- Instructions for the task
Read the data below. Every line holding the string "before" must be copied.

- Available data
------

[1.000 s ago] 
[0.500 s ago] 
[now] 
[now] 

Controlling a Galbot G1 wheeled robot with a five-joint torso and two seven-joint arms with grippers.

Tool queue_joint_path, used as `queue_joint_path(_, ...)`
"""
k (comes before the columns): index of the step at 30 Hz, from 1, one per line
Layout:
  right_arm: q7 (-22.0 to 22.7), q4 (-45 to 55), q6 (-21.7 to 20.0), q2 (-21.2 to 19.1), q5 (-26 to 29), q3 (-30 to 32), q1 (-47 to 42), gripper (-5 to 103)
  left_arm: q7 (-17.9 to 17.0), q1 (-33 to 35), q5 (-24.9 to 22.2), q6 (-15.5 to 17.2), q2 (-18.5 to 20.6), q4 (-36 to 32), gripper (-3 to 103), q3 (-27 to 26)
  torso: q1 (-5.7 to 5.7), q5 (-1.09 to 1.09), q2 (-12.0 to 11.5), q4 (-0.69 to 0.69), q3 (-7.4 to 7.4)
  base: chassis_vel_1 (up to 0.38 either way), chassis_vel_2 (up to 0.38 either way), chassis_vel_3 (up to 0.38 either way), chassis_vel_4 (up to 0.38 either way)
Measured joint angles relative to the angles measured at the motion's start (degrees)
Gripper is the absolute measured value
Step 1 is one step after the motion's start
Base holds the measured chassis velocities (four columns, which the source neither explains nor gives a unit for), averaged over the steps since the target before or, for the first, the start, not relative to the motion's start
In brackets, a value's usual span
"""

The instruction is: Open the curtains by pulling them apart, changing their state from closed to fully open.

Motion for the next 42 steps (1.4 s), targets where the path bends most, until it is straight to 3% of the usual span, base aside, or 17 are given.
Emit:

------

- Solution to this problem
k (comes before the columns): index of the step at 30 Hz, from 1, one per line
Base holds the measured chassis velocities (four columns, which the source neither explains nor gives a unit for), averaged over the steps since the target before or, for the first, the start, not relative to the motion's start

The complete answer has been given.